Every few years, journalists take an interest in country music again, often attempting to make sense of how the music of “simple,” “rustic,” “uneducated,” and “impoverished” white “hillbillies” and “rednecks” can continue to be such a vital space for cultural expression and a lucrative commercial enterprise.
In a 1944 Saturday Evening Post essay, for instance, journalist Maurice Zolotow remarked on a “hillbilly boom,” in which “hillbilly troupes will consistently outdraw legitimate Broadway plays, symphony concerts, sophisticated comedians and beautiful dancing girls.” Similarly, Tom Anthony’s 1981 profile of singer Kenny Rogers in the same magazine observed that Rogers’s “audience is a study in contradictions. They come in cowboy hats and blue jeans, three-piece suits and leisure suits, wearing cowboy boots, dress shoes, or Adidas…Everyone is sporting authentic (i.e., expensive) Western footwear or fashionable Guccis.
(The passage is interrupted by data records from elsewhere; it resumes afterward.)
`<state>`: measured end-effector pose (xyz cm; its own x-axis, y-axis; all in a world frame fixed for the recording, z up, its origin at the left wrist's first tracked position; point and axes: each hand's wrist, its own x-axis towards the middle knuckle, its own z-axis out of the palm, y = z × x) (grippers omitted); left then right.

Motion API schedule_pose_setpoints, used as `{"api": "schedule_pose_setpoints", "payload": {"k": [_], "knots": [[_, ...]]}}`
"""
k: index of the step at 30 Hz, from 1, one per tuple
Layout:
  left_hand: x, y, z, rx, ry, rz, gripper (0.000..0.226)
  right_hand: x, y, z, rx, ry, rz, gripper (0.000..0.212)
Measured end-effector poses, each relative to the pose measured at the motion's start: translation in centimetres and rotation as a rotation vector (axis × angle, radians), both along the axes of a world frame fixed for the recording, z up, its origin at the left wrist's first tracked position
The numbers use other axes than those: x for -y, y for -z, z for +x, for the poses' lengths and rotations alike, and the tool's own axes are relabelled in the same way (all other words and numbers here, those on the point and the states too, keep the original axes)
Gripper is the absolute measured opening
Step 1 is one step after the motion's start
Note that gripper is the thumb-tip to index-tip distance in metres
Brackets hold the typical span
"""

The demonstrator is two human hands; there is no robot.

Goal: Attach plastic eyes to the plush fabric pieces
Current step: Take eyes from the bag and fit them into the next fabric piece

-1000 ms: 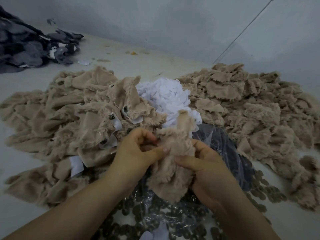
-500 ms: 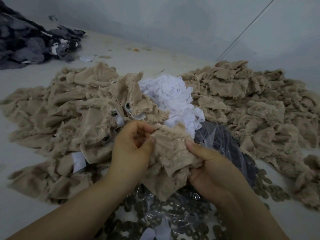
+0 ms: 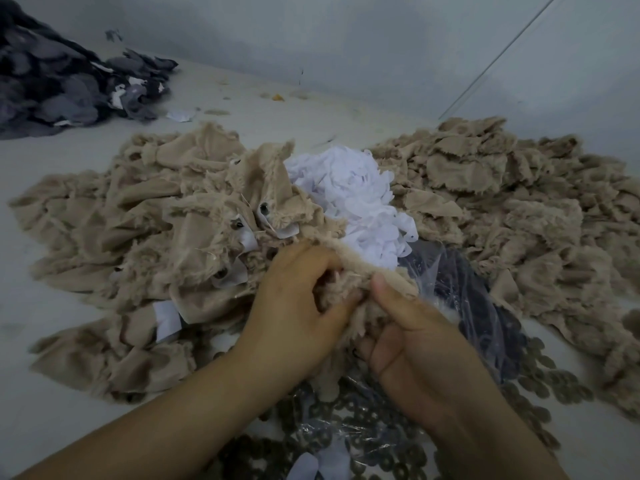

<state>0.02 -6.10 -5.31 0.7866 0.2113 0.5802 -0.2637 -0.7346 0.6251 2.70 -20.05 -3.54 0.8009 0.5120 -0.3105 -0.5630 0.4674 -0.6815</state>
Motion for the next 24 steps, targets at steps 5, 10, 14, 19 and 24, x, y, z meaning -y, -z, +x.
{"api": "schedule_pose_setpoints", "payload": {"k": [5, 10, 14, 19, 24], "knots": [[-0.4, -0.5, 0.0, -0.119, 0.148, -0.531, 0.028, -0.1, 0.0, -0.1, 0.081, 0.038, -0.064, 0.043], [-0.8, -0.1, 0.3, -0.279, 0.236, -0.990, 0.052, -0.3, 0.3, -0.1, 0.096, 0.067, -0.080, 0.047], [-1.0, 0.1, 0.4, -0.260, 0.312, -0.889, 0.042, -0.1, 0.5, 0.0, 0.153, 0.067, -0.095, 0.046], [-0.8, -0.1, 0.2, -0.206, 0.282, -0.588, 0.026, -0.2, 0.9, -0.2, 0.239, 0.084, -0.181, 0.040], [-0.4, 0.3, 0.3, -0.219, 0.229, -0.793, 0.036, -0.4, 1.1, -0.1, 0.244, 0.120, -0.172, 0.040]]}}
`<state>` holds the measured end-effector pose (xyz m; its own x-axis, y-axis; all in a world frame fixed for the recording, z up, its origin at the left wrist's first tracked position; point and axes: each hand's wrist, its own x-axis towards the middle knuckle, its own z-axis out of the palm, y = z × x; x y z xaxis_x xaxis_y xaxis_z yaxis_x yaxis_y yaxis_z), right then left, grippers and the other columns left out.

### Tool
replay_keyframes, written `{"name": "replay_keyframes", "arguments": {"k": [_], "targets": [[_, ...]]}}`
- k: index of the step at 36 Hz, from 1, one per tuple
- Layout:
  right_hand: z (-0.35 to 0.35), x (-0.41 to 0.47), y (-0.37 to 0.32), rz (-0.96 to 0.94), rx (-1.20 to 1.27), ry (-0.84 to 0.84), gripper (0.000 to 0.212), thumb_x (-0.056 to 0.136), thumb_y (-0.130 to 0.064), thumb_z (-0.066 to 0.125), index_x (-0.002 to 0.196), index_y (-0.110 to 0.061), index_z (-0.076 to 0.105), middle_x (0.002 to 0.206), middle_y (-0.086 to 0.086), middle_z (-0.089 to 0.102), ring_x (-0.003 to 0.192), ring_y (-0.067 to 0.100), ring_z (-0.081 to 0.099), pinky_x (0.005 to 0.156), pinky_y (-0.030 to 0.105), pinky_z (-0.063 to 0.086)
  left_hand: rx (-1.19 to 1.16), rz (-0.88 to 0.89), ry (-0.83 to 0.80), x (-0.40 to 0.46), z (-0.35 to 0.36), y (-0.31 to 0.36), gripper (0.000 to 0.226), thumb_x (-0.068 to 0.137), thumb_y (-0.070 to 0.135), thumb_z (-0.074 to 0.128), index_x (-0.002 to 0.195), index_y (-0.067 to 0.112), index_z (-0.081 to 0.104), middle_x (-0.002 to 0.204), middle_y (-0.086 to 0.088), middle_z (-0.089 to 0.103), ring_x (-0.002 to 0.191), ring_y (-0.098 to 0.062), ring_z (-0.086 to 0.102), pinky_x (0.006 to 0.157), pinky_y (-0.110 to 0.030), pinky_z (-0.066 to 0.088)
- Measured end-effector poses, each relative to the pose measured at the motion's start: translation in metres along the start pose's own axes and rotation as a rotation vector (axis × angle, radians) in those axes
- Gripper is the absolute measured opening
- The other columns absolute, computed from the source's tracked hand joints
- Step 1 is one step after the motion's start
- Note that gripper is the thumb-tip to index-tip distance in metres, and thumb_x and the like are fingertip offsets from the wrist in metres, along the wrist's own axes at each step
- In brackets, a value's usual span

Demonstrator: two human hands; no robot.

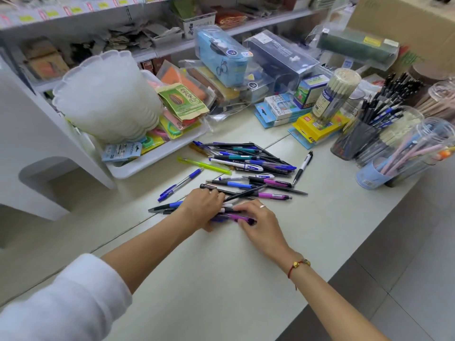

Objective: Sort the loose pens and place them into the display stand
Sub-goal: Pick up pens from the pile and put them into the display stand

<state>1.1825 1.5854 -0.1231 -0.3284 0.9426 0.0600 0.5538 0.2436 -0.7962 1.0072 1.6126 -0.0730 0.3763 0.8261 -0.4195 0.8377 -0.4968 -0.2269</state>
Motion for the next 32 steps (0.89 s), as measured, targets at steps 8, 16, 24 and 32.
{"name": "replay_keyframes", "arguments": {"k": [8,16,24,32], "targets": [[-0.020,-0.012,0.008,0.006,-0.279,0.136,0.032,0.087,-0.002,0.057,0.112,-0.019,0.066,0.110,-0.003,0.059,0.107,0.012,0.047,0.084,0.021,0.039,0.045,0.044,-0.024,-0.016,0.005,-0.017,0.024,0.101,0.025,0.044,0.119,0.010,0.047,0.122,-0.008,0.061,0.111,-0.028,0.058,0.075,-0.033,0.038],[-0.022,-0.003,0.008,-0.023,-0.618,-0.136,0.050,0.102,-0.024,0.038,0.150,-0.033,0.027,0.153,0.001,0.031,0.139,0.022,0.027,0.111,0.037,0.024,-0.271,-0.053,0.036,-0.053,0.026,-0.026,0.024,0.100,0.028,0.040,0.115,0.010,0.037,0.105,-0.010,0.063,0.094,-0.035,0.059,0.072,-0.038,0.039],[-0.007,-0.009,0.015,0.067,-0.687,-0.126,0.051,0.104,-0.024,0.026,0.153,-0.031,0.015,0.159,-0.001,0.019,0.147,0.024,0.012,0.119,0.041,0.005,-0.658,-0.239,0.054,-0.096,0.042,-0.044,0.020,0.102,0.032,0.035,0.115,0.018,0.041,0.095,0.001,0.053,0.079,-0.022,0.043,0.066,-0.033,0.030],[0.020,0.037,-0.040,-0.133,-0.558,0.052,0.051,0.079,0.010,0.052,0.126,-0.006,0.057,0.128,0.016,0.055,0.120,0.036,0.048,0.098,0.044,0.040,-0.895,-0.425,0.111,-0.138,0.066,-0.053,0.012,0.100,0.039,0.038,0.105,0.028,0.038,0.072,0.003,0.047,0.074,-0.027,0.048,0.061,-0.035,0.033]]}}
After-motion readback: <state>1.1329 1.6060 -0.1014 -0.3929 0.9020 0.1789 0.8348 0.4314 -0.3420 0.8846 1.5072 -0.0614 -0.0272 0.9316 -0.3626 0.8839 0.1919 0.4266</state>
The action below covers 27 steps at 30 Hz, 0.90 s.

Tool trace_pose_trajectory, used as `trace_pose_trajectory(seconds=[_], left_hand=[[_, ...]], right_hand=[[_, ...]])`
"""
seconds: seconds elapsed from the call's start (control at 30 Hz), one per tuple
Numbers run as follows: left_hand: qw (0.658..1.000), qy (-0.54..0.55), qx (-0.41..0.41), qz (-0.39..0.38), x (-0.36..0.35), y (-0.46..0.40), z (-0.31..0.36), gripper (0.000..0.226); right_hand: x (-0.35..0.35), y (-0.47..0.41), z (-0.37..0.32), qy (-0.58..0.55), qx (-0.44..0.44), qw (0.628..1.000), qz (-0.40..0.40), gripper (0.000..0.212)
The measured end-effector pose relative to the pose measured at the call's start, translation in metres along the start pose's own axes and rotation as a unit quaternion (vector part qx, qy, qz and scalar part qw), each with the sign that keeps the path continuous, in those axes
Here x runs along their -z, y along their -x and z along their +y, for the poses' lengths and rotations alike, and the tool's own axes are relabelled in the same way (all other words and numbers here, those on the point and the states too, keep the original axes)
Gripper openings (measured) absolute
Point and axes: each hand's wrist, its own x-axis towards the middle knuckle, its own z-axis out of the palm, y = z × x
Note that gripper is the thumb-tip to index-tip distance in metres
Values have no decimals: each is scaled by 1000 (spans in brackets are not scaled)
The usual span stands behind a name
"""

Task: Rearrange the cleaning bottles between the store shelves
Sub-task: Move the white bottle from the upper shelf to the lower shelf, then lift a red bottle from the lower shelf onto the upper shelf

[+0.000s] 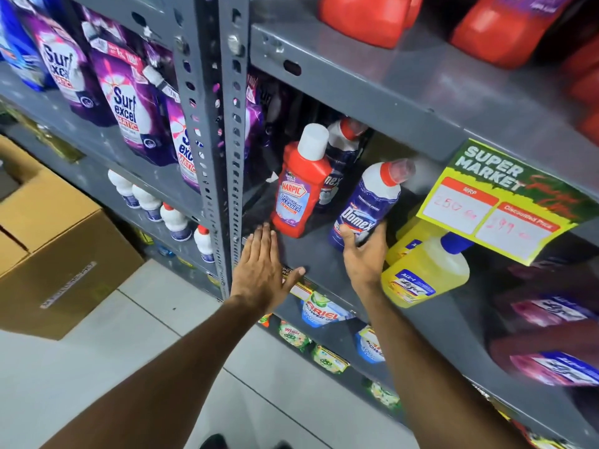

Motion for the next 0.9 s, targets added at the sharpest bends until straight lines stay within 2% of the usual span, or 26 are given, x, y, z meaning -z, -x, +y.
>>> trace_pose_trajectory(seconds=[0.2, 0.3, 0.37, 0.5, 0.67, 0.77, 0.9], left_hand=[[1000, -3, -10, 7, 0, 1, -1, 103], [1000, -7, -11, 4, -1, 1, -1, 104], [1000, -7, -10, 5, 0, 1, 0, 104], [1000, -10, -10, -9, 3, 3, 0, 105], [1000, -3, -14, -16, 6, 4, 1, 106], [1000, 2, -6, -19, 5, 4, 1, 104], [1000, 5, -5, -28, 7, 3, 1, 103]], right_hand=[[2, 10, -9, 2, -32, 999, 13, 73], [2, 50, -16, -22, -47, 997, 62, 81], [-3, 88, -18, -4, -38, 996, 78, 76], [-23, 113, -36, -30, -42, 999, -8, 61], [-47, 51, -77, -40, -5, 995, -87, 71], [-58, 26, -90, 28, 24, 994, -99, 65], [-65, 8, -95, 70, 0, 992, -103, 58]])
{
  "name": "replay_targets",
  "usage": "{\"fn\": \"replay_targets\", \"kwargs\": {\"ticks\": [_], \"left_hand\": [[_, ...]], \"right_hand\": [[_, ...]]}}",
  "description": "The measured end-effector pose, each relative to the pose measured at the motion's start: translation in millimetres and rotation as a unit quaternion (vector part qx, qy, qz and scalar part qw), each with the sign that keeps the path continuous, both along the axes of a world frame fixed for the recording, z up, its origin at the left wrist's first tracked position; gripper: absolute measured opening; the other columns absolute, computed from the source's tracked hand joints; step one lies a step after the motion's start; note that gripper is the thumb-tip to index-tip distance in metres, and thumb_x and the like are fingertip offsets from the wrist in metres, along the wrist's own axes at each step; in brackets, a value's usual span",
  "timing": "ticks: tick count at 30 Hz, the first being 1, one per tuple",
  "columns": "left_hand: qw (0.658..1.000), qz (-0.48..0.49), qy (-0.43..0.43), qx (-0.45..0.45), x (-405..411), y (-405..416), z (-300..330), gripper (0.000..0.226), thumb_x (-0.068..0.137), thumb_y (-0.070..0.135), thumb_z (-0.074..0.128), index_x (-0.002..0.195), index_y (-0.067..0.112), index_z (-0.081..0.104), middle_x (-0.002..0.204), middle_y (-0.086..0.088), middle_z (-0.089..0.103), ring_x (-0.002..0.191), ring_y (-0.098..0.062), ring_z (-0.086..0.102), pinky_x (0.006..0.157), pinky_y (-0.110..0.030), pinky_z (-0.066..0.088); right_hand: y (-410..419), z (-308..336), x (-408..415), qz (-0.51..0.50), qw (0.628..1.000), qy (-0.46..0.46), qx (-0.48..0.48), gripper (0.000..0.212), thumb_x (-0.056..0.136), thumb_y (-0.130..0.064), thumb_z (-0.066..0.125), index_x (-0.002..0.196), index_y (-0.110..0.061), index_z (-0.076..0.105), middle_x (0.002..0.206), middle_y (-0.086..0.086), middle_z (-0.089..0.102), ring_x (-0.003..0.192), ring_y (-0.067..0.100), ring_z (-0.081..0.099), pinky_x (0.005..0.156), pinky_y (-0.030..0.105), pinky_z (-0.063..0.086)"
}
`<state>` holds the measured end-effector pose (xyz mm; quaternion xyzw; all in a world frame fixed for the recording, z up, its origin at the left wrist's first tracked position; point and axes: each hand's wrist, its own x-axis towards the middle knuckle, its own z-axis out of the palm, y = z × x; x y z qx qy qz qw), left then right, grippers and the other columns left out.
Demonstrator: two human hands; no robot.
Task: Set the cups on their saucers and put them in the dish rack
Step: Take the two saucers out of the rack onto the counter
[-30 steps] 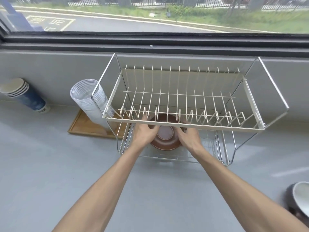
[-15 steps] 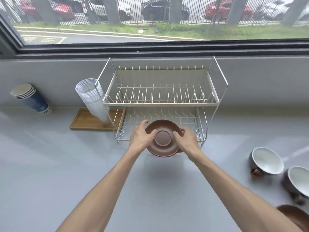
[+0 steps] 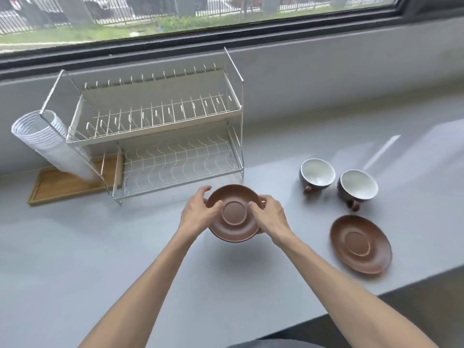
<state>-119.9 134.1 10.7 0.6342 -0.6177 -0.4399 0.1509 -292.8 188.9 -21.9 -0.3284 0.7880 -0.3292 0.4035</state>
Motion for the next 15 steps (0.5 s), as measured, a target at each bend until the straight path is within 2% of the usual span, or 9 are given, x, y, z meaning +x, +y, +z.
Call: {"fn": "replay_targets", "kwargs": {"ticks": [3,12,15], "left_hand": [[0.999,-0.029,0.003,0.018,-20.1,12.4,-7.0,0.061,0.090,0.037,0.065,0.147,0.028,0.044,0.126,-0.008,0.063,0.119,-0.031,0.062,0.106,-0.048,0.047],[0.993,-0.102,0.002,0.061,-81.2,42.3,-21.3,0.062,0.088,0.041,0.065,0.146,0.032,0.043,0.128,-0.005,0.062,0.117,-0.030,0.063,0.105,-0.048,0.048],[0.990,-0.121,0.006,0.073,-97.5,48.1,-25.1,0.065,0.086,0.042,0.065,0.146,0.031,0.043,0.129,-0.007,0.061,0.117,-0.032,0.063,0.103,-0.050,0.050]], "right_hand": [[21.5,-8.4,-19.3,-0.023,1.000,0.007,0.010,0.047,0.085,-0.038,0.056,0.128,-0.019,0.058,0.124,0.008,0.059,0.101,0.027,0.067,0.078,0.047,0.062],[78.0,-29.7,-69.6,-0.090,0.995,0.015,0.035,0.050,0.087,-0.036,0.055,0.132,-0.016,0.056,0.126,0.009,0.061,0.116,0.029,0.060,0.092,0.050,0.056],[90.5,-36.8,-83.3,-0.106,0.993,0.029,0.046,0.050,0.089,-0.037,0.056,0.135,-0.016,0.056,0.131,0.009,0.061,0.121,0.028,0.057,0.098,0.044,0.051]]}}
The star is the only one wearing loafers.” And earlier this month, Guardian writer Emma John expressed surprise that young, middle-class musicians (many with college educations) have turned to bluegrass music—an important subgenre of country music—as a liberal cultural outlet during the Trump era, despite the genre’s purportedly hyperconservative political leanings of its musicians.
As a country music historian and bluegrass educator, I am both unsurprised and troubled by the ways that these well-worn but misleading stereotypes and myths about the genre’s history and its fans continue to circulate in the national and international press. Country music—and bluegrass music, more specifically—has been widely reported to be the music of the southern white working class, but there is plenty of evidence that, from the very beginning, this notion was a fragile one.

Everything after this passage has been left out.